## What you are asked to do
Copy the lines below verbatim, beginning with the line that includes "Segments of the white" and continuing to the end; leave out everything before it.

## Dataset
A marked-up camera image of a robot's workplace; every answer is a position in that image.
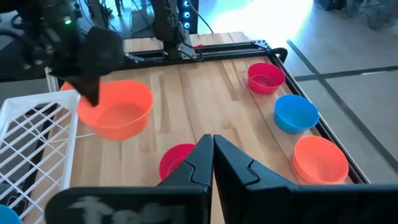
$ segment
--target metal stand
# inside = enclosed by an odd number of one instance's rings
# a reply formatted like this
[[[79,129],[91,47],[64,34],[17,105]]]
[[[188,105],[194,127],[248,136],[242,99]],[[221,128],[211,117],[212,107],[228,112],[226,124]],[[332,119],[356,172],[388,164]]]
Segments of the metal stand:
[[[265,40],[255,40],[238,44],[218,44],[200,47],[197,51],[196,59],[165,59],[162,50],[151,50],[145,52],[127,53],[123,65],[119,70],[130,70],[138,68],[148,68],[156,66],[178,65],[184,63],[210,62],[216,60],[231,60],[236,58],[248,57],[268,57],[272,64],[278,66],[286,76],[286,84],[293,94],[307,98],[303,90],[299,87],[294,77],[287,71],[284,62],[287,57],[285,48],[272,49]],[[365,175],[354,163],[353,158],[348,154],[343,145],[339,142],[323,118],[320,118],[316,125],[320,135],[335,143],[345,154],[349,163],[349,177],[354,183],[369,183]]]

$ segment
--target wooden tabletop
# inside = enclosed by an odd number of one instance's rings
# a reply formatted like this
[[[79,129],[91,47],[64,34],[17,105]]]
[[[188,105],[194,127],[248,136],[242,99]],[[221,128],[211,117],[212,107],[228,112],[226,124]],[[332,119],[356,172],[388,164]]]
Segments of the wooden tabletop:
[[[193,45],[247,42],[241,32],[192,35]],[[126,40],[126,51],[161,49],[155,39]],[[244,152],[298,184],[307,184],[292,168],[294,145],[315,129],[291,135],[273,120],[274,103],[291,93],[286,84],[270,96],[257,95],[247,85],[247,69],[268,58],[243,58],[140,70],[125,70],[105,80],[135,79],[149,86],[154,95],[152,117],[138,136],[113,142],[97,136],[78,138],[70,187],[156,186],[159,162],[172,146],[197,142],[204,134],[221,134]],[[91,133],[79,123],[78,136]],[[212,223],[224,223],[213,182]]]

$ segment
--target gray floor
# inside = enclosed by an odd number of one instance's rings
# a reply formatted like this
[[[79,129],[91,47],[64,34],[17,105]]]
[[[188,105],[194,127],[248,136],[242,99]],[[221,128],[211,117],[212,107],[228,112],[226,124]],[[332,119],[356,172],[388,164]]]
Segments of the gray floor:
[[[113,12],[111,19],[120,31],[129,30],[125,20],[131,5],[124,2],[126,12],[123,19],[116,17],[116,12]],[[369,13],[375,13],[377,8],[371,10]],[[285,66],[295,77],[315,77],[309,69],[311,66],[320,76],[398,66],[398,27],[371,30],[364,14],[351,19],[342,12],[317,8],[313,0],[200,0],[199,11],[215,32],[243,31],[251,39],[266,39],[273,47],[286,47],[289,56]],[[88,26],[87,21],[82,23],[83,28]],[[210,31],[200,22],[198,32]],[[286,44],[287,39],[293,42],[310,65],[305,64],[301,56]],[[381,152],[385,149],[393,159],[398,159],[398,101],[395,100],[398,90],[394,88],[397,82],[398,72],[350,77],[341,77],[337,73],[326,83],[345,102],[346,107],[339,105],[318,80],[299,83],[372,183],[398,182],[394,163],[387,162],[386,152]],[[1,101],[10,96],[47,91],[43,80],[34,84],[1,85]],[[375,147],[377,144],[368,139],[369,135],[363,129],[358,128],[347,110],[355,113],[382,149]]]

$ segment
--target white wire rack
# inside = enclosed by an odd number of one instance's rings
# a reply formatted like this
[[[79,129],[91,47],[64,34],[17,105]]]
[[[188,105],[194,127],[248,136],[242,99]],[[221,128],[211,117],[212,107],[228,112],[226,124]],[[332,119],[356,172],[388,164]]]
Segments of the white wire rack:
[[[26,224],[69,188],[80,96],[61,91],[7,99],[0,111],[0,202]]]

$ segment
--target floor
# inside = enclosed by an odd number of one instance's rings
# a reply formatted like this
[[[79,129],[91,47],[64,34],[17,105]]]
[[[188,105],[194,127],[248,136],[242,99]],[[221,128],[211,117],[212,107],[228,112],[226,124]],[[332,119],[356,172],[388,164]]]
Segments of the floor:
[[[114,10],[110,21],[124,35],[138,37],[136,31],[145,25],[133,12],[130,28],[131,8],[124,1],[123,16]],[[366,12],[377,10],[378,6]],[[200,0],[199,12],[215,32],[243,31],[251,39],[285,47],[285,66],[366,177],[372,183],[398,182],[398,27],[371,30],[365,14],[353,19],[344,11],[324,11],[313,0]],[[89,28],[92,21],[82,20],[82,28]],[[198,33],[209,32],[200,22]],[[41,82],[32,92],[47,87]],[[12,85],[5,86],[18,91],[0,88],[0,95],[27,94],[17,83]]]

## Result of this exercise
Segments of the white wire rack:
[[[26,224],[69,188],[80,96],[61,91],[7,99],[0,111],[0,202]]]

$ segment
--target floor
# inside = enclosed by an odd number of one instance's rings
# a reply formatted like this
[[[79,129],[91,47],[64,34],[17,105]]]
[[[188,105],[194,127],[248,136],[242,99]],[[221,128],[211,117],[212,107],[228,112],[226,124]],[[332,119],[356,172],[388,164]]]
Segments of the floor:
[[[114,10],[110,21],[124,35],[138,37],[136,31],[145,25],[133,12],[130,28],[131,8],[124,1],[123,16]],[[366,12],[377,10],[378,6]],[[200,0],[199,12],[215,32],[243,31],[251,39],[285,47],[285,66],[366,177],[372,183],[398,182],[398,27],[371,30],[365,14],[353,19],[344,11],[324,11],[313,0]],[[89,28],[92,21],[82,20],[82,28]],[[198,33],[209,32],[200,22]],[[41,82],[32,92],[47,87]],[[12,85],[5,86],[18,91],[0,88],[0,95],[27,94],[17,83]]]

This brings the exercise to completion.